Sharp is parallel now!

I've spend some time on-and-off last couple of weeks fixing bugs, speeding up the search, and rewriting everything to support parallelization.

I'm reasonably sure the current version is free of any major bugs. Despite the large portions of the main search more or less being rewritten and all the data structures being changed, it precisely reproduces the behavior of the old version if run with 1 thread. Exact matching node counts, hash cuts, beta cuts, evaluations, etc.

Also I fixed several bugs and optimized a little, so that even running with only 1 thread, it's 1.3x faster than the old version.

Using 3 threads currently only gives a 2x speedup versus 1 thread. It's probably some combination of the current synchronization protocol being much too restrictive and the policy for choosing when to parallelize being much too simple and causing wasted work during beta cutoffs. But I decided to keep it simple and get it working first. It should be easy to tweak these things now.

After this is done, it will be time to revisit move pruning, and then on to some new experimental ideas for strategic evaluation. After I fix some of the holes in the current eval, I'll see if I can put sharp up to play.

Yay! :)

Title: Re: Sharp is Parallel
Post by Fritzlein on Jun 15^th, 2011, 1:02am

Congrats on your continued progress! It's a bit scary to think that you are in a position to make changes that are guaranteed to result in extra rating points. I will be in the line (probably a long one) waiting to play sharp when you are ready to put it back on line.

Title: Re: Sharp is Parallel
Post by Hippo on Jun 15^th, 2011, 1:44am

Yep, I am more and more scared ... you improve it that fast.

Title: Re: Sharp is Parallel
Post by Swynndla on Jun 15^th, 2011, 3:23am

"some time on-and-off last couple of weeks" and you did all that? - well done!

Fritz - is it too late to take back your $1000 pledge? ;)

Title: Re: Sharp is Parallel
Post by rbarreira on Jun 15^th, 2011, 4:45am

Nice!

How did you choose to do the splitting of work among threads? At the root or inside the tree?

Title: Re: Sharp is Parallel
Post by Nazgand on Jun 15^th, 2011, 8:02am

Maybe you should get one of these (http://arstechnica.com/business/news/2009/12/intel-demos-48-core-cloud-datacenter-on-a-chip.ars). Intel is giving them out free to researchers. It would no doubt make a formidable opponent.

Also, you said a 2x speedup with 3 threads? Is it because you have only 2 cores?

Title: Re: Sharp is Parallel
Post by lightvector on Jun 15^th, 2011, 11:35am

Fritzlein: Thanks!

Swynndla: Well, as a proportion of the time, it wasn't overwhelming large. But I'm home this summer, so I have a lot of free time to begin with.

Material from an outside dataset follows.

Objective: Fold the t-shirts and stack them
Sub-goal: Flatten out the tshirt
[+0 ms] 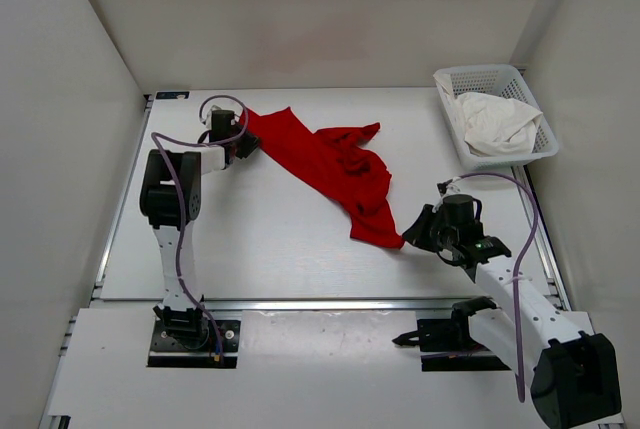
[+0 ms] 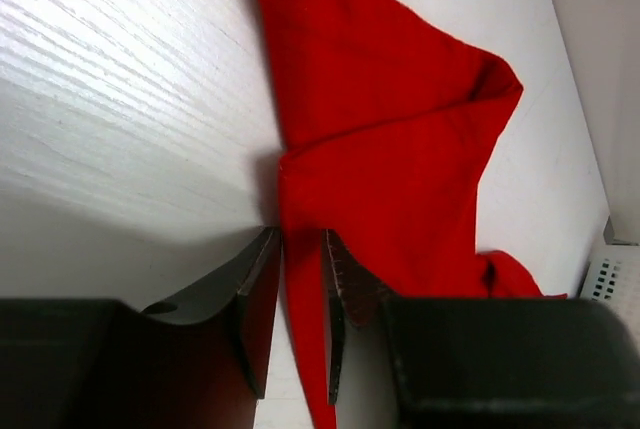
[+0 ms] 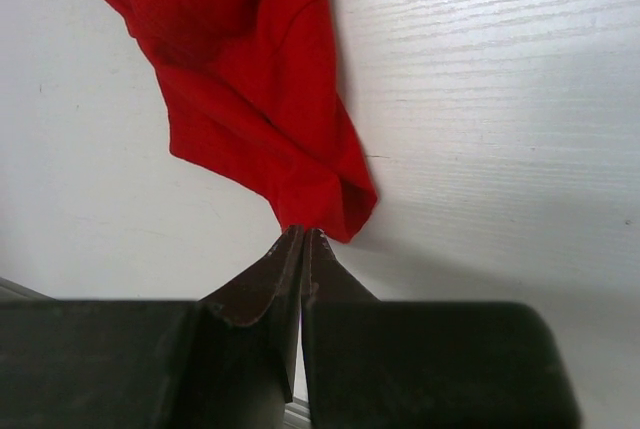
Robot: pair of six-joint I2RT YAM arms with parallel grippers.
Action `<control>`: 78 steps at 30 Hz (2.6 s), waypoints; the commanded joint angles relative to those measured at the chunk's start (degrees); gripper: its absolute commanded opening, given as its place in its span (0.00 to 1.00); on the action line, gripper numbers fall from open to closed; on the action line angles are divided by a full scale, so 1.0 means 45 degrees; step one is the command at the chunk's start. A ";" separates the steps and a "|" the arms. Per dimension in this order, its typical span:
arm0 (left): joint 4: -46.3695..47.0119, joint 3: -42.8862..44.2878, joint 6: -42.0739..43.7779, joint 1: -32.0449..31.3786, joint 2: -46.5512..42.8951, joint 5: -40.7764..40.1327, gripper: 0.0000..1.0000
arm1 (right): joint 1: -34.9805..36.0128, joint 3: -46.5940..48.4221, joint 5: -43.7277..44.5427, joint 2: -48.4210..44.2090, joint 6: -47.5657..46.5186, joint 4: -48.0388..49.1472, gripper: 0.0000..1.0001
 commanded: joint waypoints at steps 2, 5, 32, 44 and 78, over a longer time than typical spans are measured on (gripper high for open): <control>0.0368 0.0289 -0.0349 0.0020 0.0305 -0.0110 0.34 | 0.0039 0.0098 -0.0125 0.0085 -0.0024 0.0640 0.00; 0.0310 0.0582 -0.0252 -0.0039 0.0499 -0.0129 0.29 | 0.0117 0.0137 -0.0085 0.0241 0.0015 0.0699 0.00; -0.2793 -0.3988 0.2716 -0.0293 -0.8711 -0.1868 0.00 | 0.0702 0.5091 0.1651 -0.1224 -0.0902 -0.2189 0.00; -0.8398 0.2120 0.4202 0.0623 -1.3914 -0.0014 0.00 | 0.2988 1.8275 0.6632 0.2132 -0.3383 -0.7152 0.00; -0.9265 1.1308 0.3658 0.2005 -0.4224 -0.0153 0.00 | -0.1743 2.6875 0.1727 1.2451 -0.4552 -0.0767 0.00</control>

Nazgand: I have 4 cores, so there's definitely some overhead that needs to be reduced. Also, the current implementation does depend very heavily on shared memory, so I'm not sure what I'd do with the 48 core cluster =).

rbarreira:

It's sort of a DTS (dynamic tree splitting) algorithm. I changed the search from recursive to iterative, so that in terms of the call stack, you're never more than one level deep. This allows the threads freedom to hop around anywhere they like in the search tree, because they're not restricted by their stack to return up the way they came.

Whenever a thread wants, it can "publicize" a node by adding it to a global list, and then any threads that are looking for work can join in. When a thread runs out of work, it can consult the global list to get a new node to work on, which could be in an entirely different spot in the search tree.

Probably the gap between nominal computing power and actual speedup, 1.6x with 2 threads, 2x with 3 threads, comes from one or both of the following (not sure which yet):
1. Most of the tree operations are synchronized under under a single global lock. I had it this way for simplicity to get it working first. I'll be changing this now to see if I get an improvement.
2. The choice of when to parallelize isn't optimal. Right now, I allow splitting whenever the Young-Brothers-Wait criterion is satisfied. But with no regards to depth (splitting at deeper nodes gets less work done per amount of overhead for splitting itself), or the likelihood of things like beta cutoffs. Even after the first move is searched, all else equal, you still want to prefer splitting at likely alpha nodes, rather than PV nodes (where the alpha bound might improve, causing your earlier work to be less efficient), or beta nodes (where the other thread might find a cutoff and cause your work to be entirely wasted). But I have complete freedom to change the splitting policy to whatever I want now, so this should be easy to improve.